We imagine that if we lose the ability to judge things, people or situations as good or bad, better or worse that we’ll turn into passive, unmotivated blobs who get walked all over and for whom nobody does anything. We don’t.

So why the random picture of foxgloves?

I was away last weekend — my first ever 2 day break on my own, ever. I know! Even before kids I’d never done that. It never occurred to me. And it was wonderful. Two nights in a glamping pod on a farm overlooking fields and cows and hills. On the morning I left I went for a walk and passed these foxgloves — they made me chuckle at how obvious the direction of the prevailing wind was.

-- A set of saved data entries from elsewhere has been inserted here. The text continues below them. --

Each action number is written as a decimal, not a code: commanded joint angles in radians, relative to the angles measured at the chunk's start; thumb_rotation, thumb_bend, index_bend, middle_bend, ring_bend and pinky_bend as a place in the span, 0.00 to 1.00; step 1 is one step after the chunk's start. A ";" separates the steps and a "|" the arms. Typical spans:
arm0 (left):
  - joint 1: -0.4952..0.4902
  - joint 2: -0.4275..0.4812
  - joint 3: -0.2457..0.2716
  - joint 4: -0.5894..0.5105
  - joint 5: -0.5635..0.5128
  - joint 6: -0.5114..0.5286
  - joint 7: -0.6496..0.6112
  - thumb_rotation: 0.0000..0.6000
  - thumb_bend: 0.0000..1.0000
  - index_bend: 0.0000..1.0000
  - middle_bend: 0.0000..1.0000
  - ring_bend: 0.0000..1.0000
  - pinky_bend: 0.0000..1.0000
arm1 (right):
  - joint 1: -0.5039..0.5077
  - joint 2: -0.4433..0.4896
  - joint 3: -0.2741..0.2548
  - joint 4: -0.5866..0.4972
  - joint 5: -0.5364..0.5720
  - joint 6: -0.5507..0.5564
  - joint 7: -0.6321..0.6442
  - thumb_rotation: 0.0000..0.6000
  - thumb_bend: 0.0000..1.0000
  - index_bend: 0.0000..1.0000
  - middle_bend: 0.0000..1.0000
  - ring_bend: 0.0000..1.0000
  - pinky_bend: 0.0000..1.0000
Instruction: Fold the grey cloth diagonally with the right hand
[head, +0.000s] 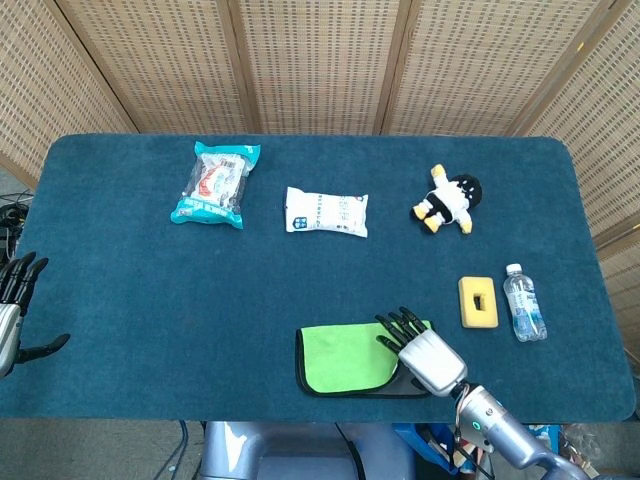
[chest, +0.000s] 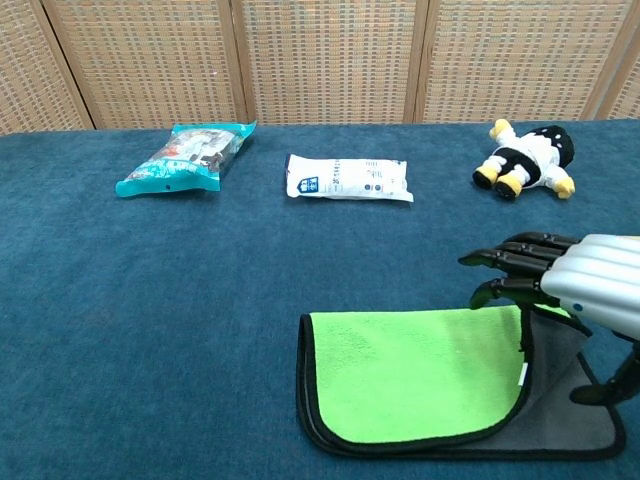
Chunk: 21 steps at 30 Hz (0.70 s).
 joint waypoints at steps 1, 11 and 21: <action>-0.001 0.000 0.000 0.000 0.000 0.000 0.002 1.00 0.15 0.00 0.00 0.00 0.00 | 0.023 0.017 0.018 -0.020 0.022 -0.043 -0.036 1.00 0.24 0.24 0.00 0.00 0.00; -0.003 -0.002 -0.003 0.004 -0.008 -0.007 0.001 1.00 0.15 0.00 0.00 0.00 0.00 | 0.086 0.030 0.058 -0.073 0.106 -0.178 -0.168 1.00 0.30 0.26 0.00 0.00 0.00; -0.004 0.002 -0.006 0.007 -0.013 -0.010 -0.011 1.00 0.15 0.00 0.00 0.00 0.00 | 0.104 0.012 0.084 -0.069 0.215 -0.217 -0.332 1.00 0.35 0.42 0.00 0.00 0.00</action>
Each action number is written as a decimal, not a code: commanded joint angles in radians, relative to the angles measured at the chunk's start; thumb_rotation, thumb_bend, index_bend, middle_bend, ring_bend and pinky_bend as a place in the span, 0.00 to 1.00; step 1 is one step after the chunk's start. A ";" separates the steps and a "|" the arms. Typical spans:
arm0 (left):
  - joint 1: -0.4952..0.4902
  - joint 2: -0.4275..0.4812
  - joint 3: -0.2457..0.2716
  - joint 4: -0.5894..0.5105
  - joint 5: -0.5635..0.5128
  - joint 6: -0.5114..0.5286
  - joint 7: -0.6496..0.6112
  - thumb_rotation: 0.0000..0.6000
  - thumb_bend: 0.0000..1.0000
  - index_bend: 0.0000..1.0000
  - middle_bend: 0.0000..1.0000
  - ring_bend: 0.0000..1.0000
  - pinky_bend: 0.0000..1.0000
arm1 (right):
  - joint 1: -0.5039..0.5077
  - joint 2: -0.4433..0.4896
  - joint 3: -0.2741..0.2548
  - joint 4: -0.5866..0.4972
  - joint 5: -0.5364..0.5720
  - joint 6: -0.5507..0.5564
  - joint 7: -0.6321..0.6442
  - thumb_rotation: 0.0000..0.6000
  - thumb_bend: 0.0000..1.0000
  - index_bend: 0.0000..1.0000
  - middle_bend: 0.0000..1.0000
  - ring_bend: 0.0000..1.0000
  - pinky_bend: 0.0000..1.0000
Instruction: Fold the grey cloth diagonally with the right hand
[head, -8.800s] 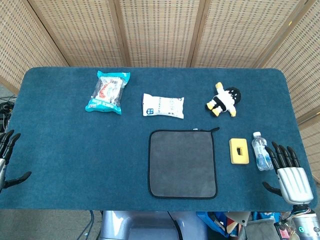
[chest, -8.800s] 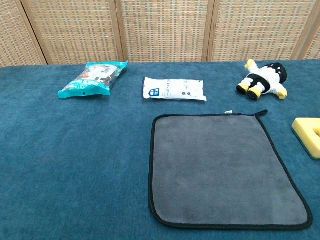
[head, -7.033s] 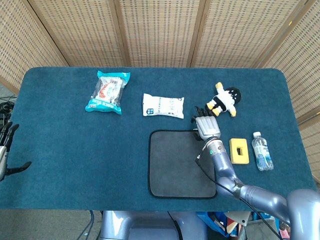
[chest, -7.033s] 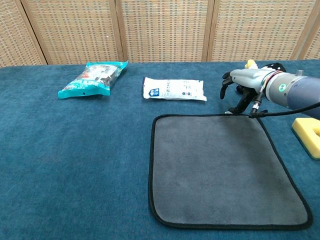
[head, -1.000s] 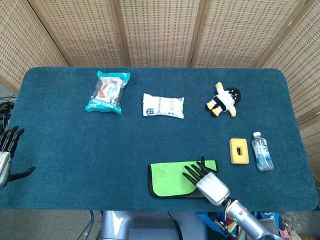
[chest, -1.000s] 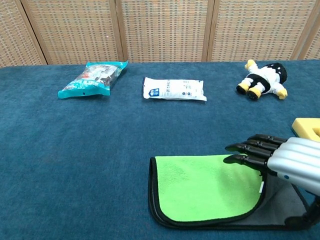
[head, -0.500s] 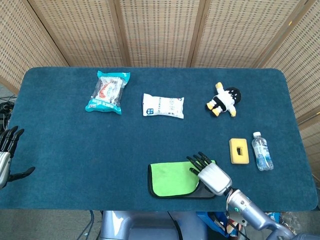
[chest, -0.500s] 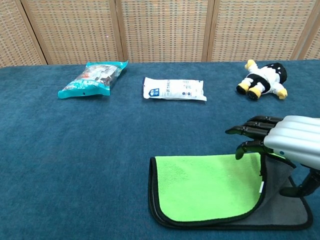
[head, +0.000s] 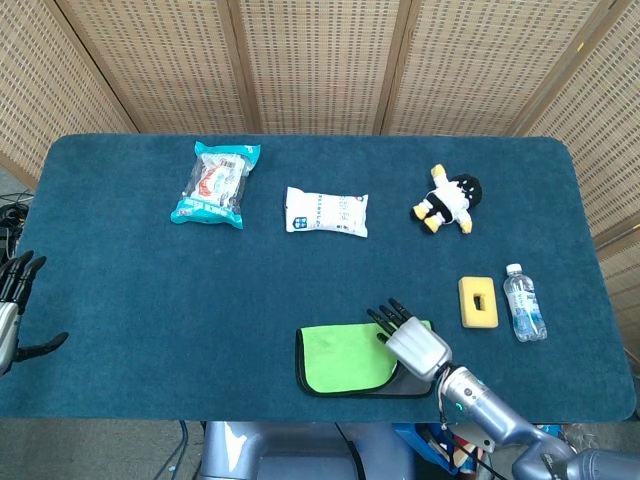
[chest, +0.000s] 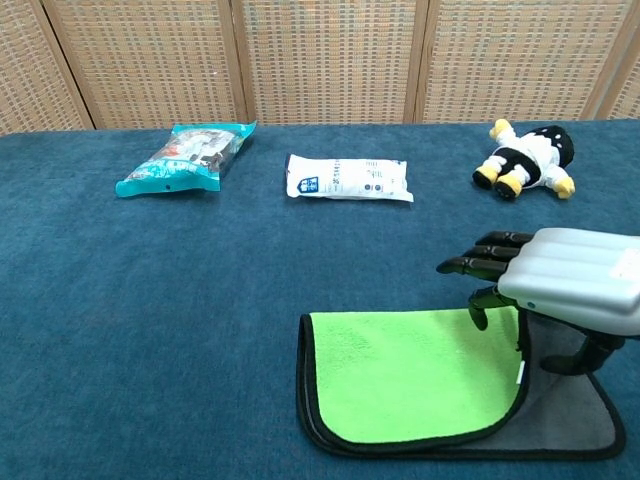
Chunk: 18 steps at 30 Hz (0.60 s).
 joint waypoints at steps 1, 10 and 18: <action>-0.001 0.001 -0.001 0.001 -0.001 -0.002 -0.002 1.00 0.15 0.00 0.00 0.00 0.00 | 0.001 -0.002 0.004 0.000 0.029 0.001 -0.046 1.00 0.36 0.44 0.00 0.00 0.00; 0.000 -0.001 0.002 -0.002 0.003 -0.001 0.004 1.00 0.15 0.00 0.00 0.00 0.00 | -0.026 0.001 -0.027 0.008 -0.003 0.049 -0.041 1.00 0.44 0.57 0.00 0.00 0.00; -0.001 -0.004 0.004 -0.005 0.005 -0.002 0.013 1.00 0.15 0.00 0.00 0.00 0.00 | -0.059 0.001 -0.060 0.029 -0.059 0.097 0.018 1.00 0.47 0.59 0.00 0.00 0.00</action>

And then this quote from Ram Dass came to mind;

When you go out into the woods, and you look at trees, you see all these different trees. And some of them are bent, and some of them are straight, and some of them are evergreens, and some of them are whatever. And you look at the tree and you allow it. You see why it is the way it is. You sort of understand that it didn’t get enough light, and so it turned that way. And you don’t get all emotional about it. You just allow it. You appreciate the tree. The minute you get near humans, you lose all that. And you are constantly saying ‘You are too this, or I’m too this.’ That judgment mind comes in. And so I practice turning people into trees. Which means appreciating them just the way they are.

We have a mind that discriminates. It tells the difference between things. It’s useful to be able to tell a sandwich from a laptop, or a car from a tree. This mind also collects ideas — or judgements — about things — ‘oh look, cheese, I don’t like cheese.’

Where our experience becomes lost and confused is when we take these judgements or ideas, for truths and survival mechanisms. In the belief that they’re definite, fixed, solid and essential to survival our mind treats them like life rafts and resists anything that looks like a shark.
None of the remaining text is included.